TO BE SUCCESSFUL, OUR PRODUCTS MUST BE ACCEPTED BY THE HEALTH CARE COMMUNITY,
WHICH CAN BE VERY SLOW TO ADOPT OR UNRECEPTIVE TO NEW TECHNOLOGIES AND PRODUCTS.
Our products and those developed by our collaborative partners, if
approved for marketing, may not achieve market acceptance since physicians,
patients or the medical community in general may decide to not accept and
utilize these products. The products that we are attempting to develop may
represent substantial departures from established treatment methods and will
compete with a number of traditional drugs and therapies manufactured and
marketed by major pharmaceutical companies.
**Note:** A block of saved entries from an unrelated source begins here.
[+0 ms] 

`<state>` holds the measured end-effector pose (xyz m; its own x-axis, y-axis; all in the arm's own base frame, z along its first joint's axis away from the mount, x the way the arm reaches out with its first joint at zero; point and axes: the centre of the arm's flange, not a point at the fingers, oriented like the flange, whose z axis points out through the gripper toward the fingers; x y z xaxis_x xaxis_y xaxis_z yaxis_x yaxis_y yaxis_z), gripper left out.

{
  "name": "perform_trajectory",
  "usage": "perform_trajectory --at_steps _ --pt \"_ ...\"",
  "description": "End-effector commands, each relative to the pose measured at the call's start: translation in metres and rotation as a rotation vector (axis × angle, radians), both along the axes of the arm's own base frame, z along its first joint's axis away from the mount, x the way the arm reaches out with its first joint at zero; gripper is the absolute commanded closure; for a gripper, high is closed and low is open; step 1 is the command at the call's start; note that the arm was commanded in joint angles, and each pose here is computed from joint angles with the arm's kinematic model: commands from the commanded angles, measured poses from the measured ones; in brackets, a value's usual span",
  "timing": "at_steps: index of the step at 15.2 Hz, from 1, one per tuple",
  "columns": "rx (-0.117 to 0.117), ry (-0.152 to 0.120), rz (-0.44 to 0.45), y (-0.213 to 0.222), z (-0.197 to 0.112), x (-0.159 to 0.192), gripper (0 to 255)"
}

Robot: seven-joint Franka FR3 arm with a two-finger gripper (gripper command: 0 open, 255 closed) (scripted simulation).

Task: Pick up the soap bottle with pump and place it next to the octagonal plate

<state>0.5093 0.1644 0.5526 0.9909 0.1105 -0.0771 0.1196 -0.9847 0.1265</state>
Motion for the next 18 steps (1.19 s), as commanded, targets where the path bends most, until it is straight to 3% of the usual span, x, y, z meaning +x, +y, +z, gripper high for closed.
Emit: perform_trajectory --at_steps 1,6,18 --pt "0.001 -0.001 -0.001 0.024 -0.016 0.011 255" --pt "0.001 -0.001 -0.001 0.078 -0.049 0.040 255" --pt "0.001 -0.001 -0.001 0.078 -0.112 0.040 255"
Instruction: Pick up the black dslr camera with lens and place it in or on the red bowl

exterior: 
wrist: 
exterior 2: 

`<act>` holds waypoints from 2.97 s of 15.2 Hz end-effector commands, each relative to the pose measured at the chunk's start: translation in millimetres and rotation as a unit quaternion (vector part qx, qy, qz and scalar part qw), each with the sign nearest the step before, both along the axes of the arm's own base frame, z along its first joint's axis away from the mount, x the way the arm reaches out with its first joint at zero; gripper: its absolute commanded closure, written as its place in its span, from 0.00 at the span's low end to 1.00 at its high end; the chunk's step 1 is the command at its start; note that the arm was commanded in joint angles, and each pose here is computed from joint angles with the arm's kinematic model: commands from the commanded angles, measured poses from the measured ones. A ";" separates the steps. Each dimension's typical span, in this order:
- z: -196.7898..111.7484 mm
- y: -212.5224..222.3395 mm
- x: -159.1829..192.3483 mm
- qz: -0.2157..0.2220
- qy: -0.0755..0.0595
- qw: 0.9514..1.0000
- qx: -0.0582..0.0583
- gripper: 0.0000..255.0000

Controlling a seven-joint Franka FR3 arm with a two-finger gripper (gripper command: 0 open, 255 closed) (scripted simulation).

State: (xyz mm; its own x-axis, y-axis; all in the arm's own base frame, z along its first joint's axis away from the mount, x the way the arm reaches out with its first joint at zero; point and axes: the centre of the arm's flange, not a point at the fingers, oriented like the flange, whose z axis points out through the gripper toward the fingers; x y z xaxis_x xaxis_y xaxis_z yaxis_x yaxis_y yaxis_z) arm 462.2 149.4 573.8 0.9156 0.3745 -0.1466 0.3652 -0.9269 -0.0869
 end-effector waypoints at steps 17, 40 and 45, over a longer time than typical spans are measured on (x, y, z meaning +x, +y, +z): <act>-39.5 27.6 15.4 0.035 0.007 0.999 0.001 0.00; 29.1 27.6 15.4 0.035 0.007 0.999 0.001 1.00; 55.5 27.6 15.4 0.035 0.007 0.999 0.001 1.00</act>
The degree of market acceptance of
any of our developed products will depend on a number of factors, including:
- our establishment and demonstration to the medical community of
the clinical efficacy and safety of our product candidates;
- our ability to create products that are superior to alternatives
currently on the market;
- our ability to establish in the medical community the potential
advantage of our treatments over alternative treatment methods;
and
- reimbursement policies of government and third-party payors.
If the health care community does not accept our products for any of the
foregoing reasons, or for any other reason, our business would be materially
harmed.
THE REIMBURSEMENT STATUS OF NEWLY-APPROVED HEALTH CARE PRODUCTS IS UNCERTAIN AND
FAILURE TO OBTAIN REIMBURSEMENT APPROVAL COULD SEVERELY LIMIT THE USE OF OUR
PRODUCTS.
Significant uncertainty exists as to the reimbursement status of newly
approved health care products, including pharmaceuticals. If we fail to generate
adequate third party reimbursement for the users of our potential products and
treatments, then we may be unable to maintain price levels sufficient to realize
an appropriate return on our investment in product development.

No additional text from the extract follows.